Acquisition reform: Where do you start?
There are several acquisition reform efforts underway, but the best starting point needs to begin with reestablishing the foundation laid in the 1990s that emphasized communication, collaboration and commercial best practices.
There are today no fewer than six significant acquisition review/reform efforts underway.
They include:
- A major effort being jointly undertaken by the House and Senate Armed Services Committees.
- The Defense Department’s reviews of high-cost/low-value compliance and reporting requirements and soon to be released Better Buying Power 3.0.
- A “bottom-up” acquisition review directed by Homeland Security Secretary Jeh Johnson.
- A continuing effort to develop IT acquisition reform legislation in the Senate
- The recently launched OMB crowdsourcing effort focused on improving acquisition.
Obviously, there will be a lot of overlap even as each (hopefully) seeks to break some new ground. After all, there shouldn’t be much debate about the need to substantially transform the acquisition landscape.
Likewise, there should be equally little debate that federal acquisition practices and policies have regressed in recent years. Thus, I have a suggestion: Let’s start by first seeking to reverse that regression and then focus on the keys to progress.
The foundation put in place by many of the reforms of the last 20 years has either never been adequately built upon or has simply been allowed to atrophy. Yet it remains the critical building block for the future of acquisition, no matter how much it evolves over the next two decades.
Just consider some of the core themes of earlier reforms. Communications and collaboration are, by general agreement, less robust than they used to be, let alone need to be. How else to explain that three of DOD’s top acquisition officials made communication and collaboration cornerstones of recent speeches on the state and future of acquisition?
Debriefings, a crucial tool for both government and industry, and also a key element of earlier reforms, are now all too often pro-forma if they even occur and the quality has been in steady decline.
Performance-based acquisition, the focus of major efforts in the 1990s and early 2000s, has been all but abandoned. In fact, when recently asked why his component did not use statements of objectives and performance based requirements more frequently on services contracts, a top acquisition official said “Wow. I’ve never heard of doing that for services.”
“Wow” is right.
Then there is everyone’s favorite bogeyman: lowest price, technically acceptable (LPTA) awards.
Despite protestations to the contrary by some DOD officials, others, including Undersecretary Frank Kendall and the head of contracting at Naval Sea Systems Command, have recently acknowledged that the department too often relies on LPTA strategies where their use is inappropriate.
But beyond the discussion of how and where to apply such strategies, we also continue to hear the refrain “LPTA is just one end of the best value continuum.”
Let’s be clear. In practicality, it really isn’t, since the term “LPTA” legally locks the government into a decision matrix that mandates award only to the lowest-priced bidder deemed “minimally technically acceptable” with no flexibility allowed.

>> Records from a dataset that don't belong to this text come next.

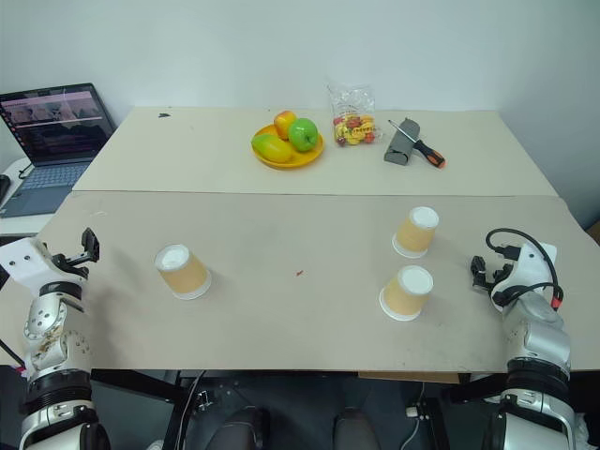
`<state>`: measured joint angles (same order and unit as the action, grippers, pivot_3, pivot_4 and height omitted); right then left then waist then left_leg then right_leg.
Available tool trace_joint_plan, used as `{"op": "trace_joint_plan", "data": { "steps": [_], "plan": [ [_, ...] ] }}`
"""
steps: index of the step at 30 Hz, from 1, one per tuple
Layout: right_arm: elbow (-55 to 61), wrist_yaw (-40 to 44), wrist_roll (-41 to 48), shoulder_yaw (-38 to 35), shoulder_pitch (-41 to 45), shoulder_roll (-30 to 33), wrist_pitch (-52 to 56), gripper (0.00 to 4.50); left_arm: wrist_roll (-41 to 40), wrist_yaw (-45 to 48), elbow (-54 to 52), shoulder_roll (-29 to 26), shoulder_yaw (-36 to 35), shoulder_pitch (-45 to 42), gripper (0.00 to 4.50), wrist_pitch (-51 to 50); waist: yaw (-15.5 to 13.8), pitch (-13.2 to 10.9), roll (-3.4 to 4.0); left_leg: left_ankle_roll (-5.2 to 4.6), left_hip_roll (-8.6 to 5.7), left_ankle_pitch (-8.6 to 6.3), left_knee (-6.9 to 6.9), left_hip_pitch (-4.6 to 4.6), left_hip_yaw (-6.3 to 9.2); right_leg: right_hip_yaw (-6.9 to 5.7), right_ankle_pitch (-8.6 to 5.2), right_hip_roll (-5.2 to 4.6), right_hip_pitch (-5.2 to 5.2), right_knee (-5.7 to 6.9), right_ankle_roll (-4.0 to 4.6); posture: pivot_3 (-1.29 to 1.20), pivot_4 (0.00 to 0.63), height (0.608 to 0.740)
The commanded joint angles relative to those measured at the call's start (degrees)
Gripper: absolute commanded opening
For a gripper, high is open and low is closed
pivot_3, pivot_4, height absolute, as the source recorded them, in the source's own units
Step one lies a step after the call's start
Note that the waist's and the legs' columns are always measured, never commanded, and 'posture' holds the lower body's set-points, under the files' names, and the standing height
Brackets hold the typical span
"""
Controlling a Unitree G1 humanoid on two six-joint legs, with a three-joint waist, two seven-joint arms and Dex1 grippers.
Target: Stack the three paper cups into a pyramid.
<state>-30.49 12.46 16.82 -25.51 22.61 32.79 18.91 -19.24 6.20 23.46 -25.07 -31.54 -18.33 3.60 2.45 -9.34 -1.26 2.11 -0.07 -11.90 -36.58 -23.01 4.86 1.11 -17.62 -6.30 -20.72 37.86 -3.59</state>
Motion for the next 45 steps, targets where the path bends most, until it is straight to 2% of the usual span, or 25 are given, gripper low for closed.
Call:
{"op": "trace_joint_plan", "data": {
  "steps": [1, 6, 8, 11, 15, 18, 20, 23, 28, 31, 33, 35, 38, 41, 45],
  "plan": [
    [1.29, 0.35, 0.31, -0.43, 0.86, 0.05, -1.69, 4.48, -0.63, 1.16, -0.25, -1.24, -0.32, -1.12, 4.50, 0.71, 0.00, 0.00, 0.00, 0.00, 0.00, 0.00, 0.00, 0.00, 0.00, 0.00, 0.00, 0.00, 0.00, 0.00, 0.00, 0.00, 0.150, 0.740],
    [0.39, 0.50, -0.01, -0.08, 1.29, 0.02, -1.88, 4.48, -4.57, 8.26, -2.70, -1.86, 0.70, -1.69, 4.50, -1.08, 0.02, 0.00, 0.00, 0.00, 0.00, 0.00, 0.00, 0.00, 0.00, 0.00, 0.00, 0.00, 0.00, 0.02, 0.00, 0.00, 0.150, 0.740],
    [-0.18, 0.69, -0.14, -0.01, 1.50, 0.26, -1.89, 4.48, -8.50, 14.24, -9.57, -1.80, 2.43, -0.20, 4.50, -3.85, 0.01, 0.00, 0.00, 0.00, 0.00, 0.00, 0.00, -0.03, -0.01, -0.01, 0.00, 0.00, -0.01, 0.00, 0.00, 0.00, 0.150, 0.740],
    [-1.35, 1.27, -0.48, 0.40, 2.31, 0.79, -1.79, 4.48, -16.22, 23.83, -24.35, -4.52, 6.26, 4.11, 4.50, -12.27, 0.04, 0.00, 0.00, 0.00, 0.01, 0.00, 0.00, -0.17, -0.05, 0.05, 0.00, 0.00, -0.18, 0.00, 0.00, 0.00, 0.150, 0.740],
    [-2.95, 1.97, -0.88, 0.61, 3.34, 1.66, -2.00, 4.48, -29.80, 30.18, -42.77, -10.57, 9.36, 7.69, 4.50, -25.89, 0.13, 0.00, 0.01, 0.00, 0.05, 0.00, 0.01, -0.15, -0.18, 0.22, 0.00, 0.02, -0.29, 0.11, 0.01, 0.00, 0.150, 0.740],
    [-3.57, 2.63, -1.00, 0.50, 3.88, 2.67, -1.91, 4.48, -35.42, 32.32, -53.08, -14.52, 12.80, 10.03, 4.50, -32.50, 0.15, -0.04, 0.09, 0.00, 0.10, 0.00, 0.01, -0.14, -0.27, 0.35, 0.00, 0.06, -0.29, 0.10, 0.01, 0.00, 0.150, 0.740],
    [-3.62, 3.55, -0.94, 0.23, 3.73, 3.83, -1.63, 4.48, -35.56, 33.43, -55.20, -15.17, 14.70, 11.82, 4.50, -33.85, 0.06, -0.05, 0.21, -0.03, 0.06, -0.01, 0.01, -0.07, -0.41, 0.54, 0.00, 0.05, -0.29, 0.11, 0.00, 0.00, 0.150, 0.740],
    [-0.96, 8.98, -0.11, -0.06, 1.57, 7.92, -0.16, 4.48, -29.33, 36.78, -56.15, -16.39, 19.19, 14.81, 4.50, -31.82, -0.05, -0.15, 0.47, -0.05, 0.05, -0.03, 0.08, 0.04, -0.53, 0.66, 0.00, 0.05, -0.29, 0.12, 0.00, 0.00, 0.150, 0.740],
    [8.32, 28.34, 4.19, -2.58, -9.78, 21.26, 4.76, 4.48, -27.36, 39.56, -55.14, -15.84, 21.67, 13.61, 4.50, -30.59, -1.20, -0.27, 0.68, -0.07, 0.02, -0.03, 0.19, -0.08, -0.56, 0.71, -0.01, 0.06, -0.37, -0.03, 0.00, 0.00, 0.150, 0.740],
    [12.73, 44.50, 8.70, -7.50, -20.18, 29.70, 8.63, 4.48, -26.18, 41.24, -54.13, -15.44, 23.68, 11.75, 4.50, -30.81, -1.30, -0.32, 0.69, -0.13, 0.05, -0.07, 0.17, -0.01, -0.61, 0.78, -0.01, 0.08, -0.31, -0.06, -0.01, 0.00, 0.150, 0.740],
    [19.41, 54.24, 13.63, -11.20, -27.65, 31.81, 12.42, 4.48, -25.44, 42.26, -54.12, -15.38, 24.84, 11.01, 4.50, -30.92, -1.39, -0.33, 0.68, -0.23, 0.05, -0.13, 0.19, 0.05, -0.63, 0.79, -0.02, 0.10, -0.23, -0.14, -0.03, 0.00, 0.150, 0.740],
    [26.44, 59.15, 19.16, -14.26, -31.62, 31.57, 16.84, 4.48, -25.07, 43.52, -54.28, -15.64, 25.33, 10.67, 4.50, -30.97, -0.63, -0.38, 0.54, -0.34, 0.14, -0.20, 0.20, 0.12, -0.66, 0.85, -0.02, 0.21, -0.15, -0.18, -0.03, 0.00, 0.150, 0.740],
    [35.84, 61.00, 25.06, -14.91, -33.52, 29.70, 21.20, 4.48, -23.59, 46.00, -54.46, -16.82, 25.93, 10.53, 4.50, -30.20, 0.32, -0.43, 0.47, -0.35, 0.22, -0.22, 0.19, 0.33, -0.70, 0.97, -0.02, 0.31, 0.13, -0.24, -0.03, 0.00, 0.150, 0.740],
    [38.28, 56.96, 22.53, -10.18, -31.90, 27.93, 20.13, 4.48, -22.40, 48.01, -54.15, -17.47, 26.06, 10.28, 4.50, -29.49, -0.01, -0.46, 0.41, -0.37, 0.24, -0.25, 0.21, 0.64, -0.72, 1.02, -0.04, 0.35, 0.45, -0.31, -0.07, 0.00, 0.150, 0.740],
    [39.56, 52.83, 22.41, -6.07, -27.87, 25.58, 20.94, 4.48, -21.41, 49.92, -53.70, -18.30, 25.65, 10.33, 4.50, -28.89, -0.45, -0.51, 0.34, -0.36, 0.23, -0.25, 0.20, 0.51, -0.69, 1.09, -0.04, 0.43, 0.44, -0.44, -0.06, 0.00, 0.150, 0.740]
  ]
}}
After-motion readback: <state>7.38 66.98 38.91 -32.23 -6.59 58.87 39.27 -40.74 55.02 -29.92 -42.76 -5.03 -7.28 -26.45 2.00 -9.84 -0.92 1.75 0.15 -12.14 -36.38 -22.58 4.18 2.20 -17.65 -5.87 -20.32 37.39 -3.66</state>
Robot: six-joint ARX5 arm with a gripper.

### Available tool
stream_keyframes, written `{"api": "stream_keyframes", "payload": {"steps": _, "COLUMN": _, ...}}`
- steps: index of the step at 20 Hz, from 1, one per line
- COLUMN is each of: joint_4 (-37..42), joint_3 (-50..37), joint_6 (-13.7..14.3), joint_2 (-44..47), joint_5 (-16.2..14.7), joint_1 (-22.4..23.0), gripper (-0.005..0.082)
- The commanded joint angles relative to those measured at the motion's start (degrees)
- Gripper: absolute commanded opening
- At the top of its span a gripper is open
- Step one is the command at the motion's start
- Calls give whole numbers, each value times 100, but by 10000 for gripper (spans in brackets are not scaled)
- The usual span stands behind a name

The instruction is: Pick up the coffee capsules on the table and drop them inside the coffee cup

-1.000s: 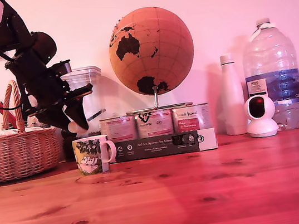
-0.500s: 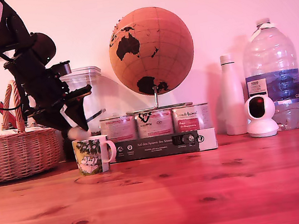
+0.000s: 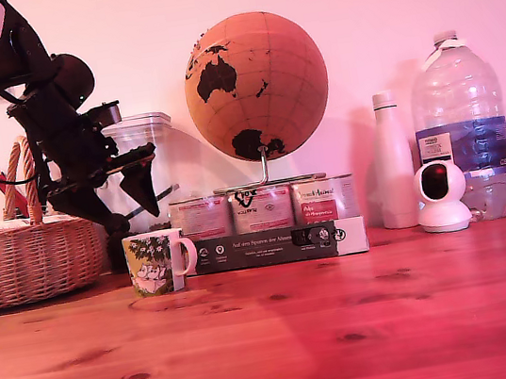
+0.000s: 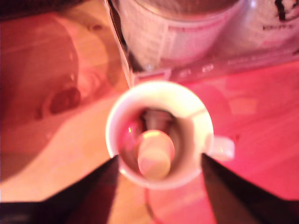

Almost by definition, “best value” implies that one trades off relative risk, performance history or other factors against even the most minimal cost differentials. Such factors can, of course, be included in the definition of “technically acceptable,” but in practice that is rarely done.
Finally, there is the ongoing, clarion call for the government to capitalize on “best commercial practices and capabilities,” also core elements of virtually every acquisition reform initiative since the late 1980s.
Beside repeated, unsuccessful efforts by DOD to dramatically change, and even eviscerate, current laws and regulations governing commercial items and services that were put in place during the major reforms of the 1990s, the government’s unique compliance costs, including on commercial items and services, are only growing and becoming more significant barriers to innovation and commercial practices.
And little progress has been made in developing workforce awareness and understanding of commercial business risk identification and management, which is the core of a business relationship. Do you want to access the full array of commercial technology? This is a really good place to start.
As became clear in both a 2012 PSC Acquisition Survey of federal acquisition leaders and at a recent Defense Acquisition University-sponsored conference, the traditional workforce development system and policy apparatus remains well behind the eight ball when it comes to preparing acquisition professionals for the marketplace of today, let alone the future—in which the pace of technology change on all levels and in all fields is only going to accelerate and fundamentally change the ways in which we work.
So, where to start with today’s acquisition reforms?
Let’s start with the basics, including the still relevant core themes of earlier efforts. You might say we need to re-reform, and then be ready to transform.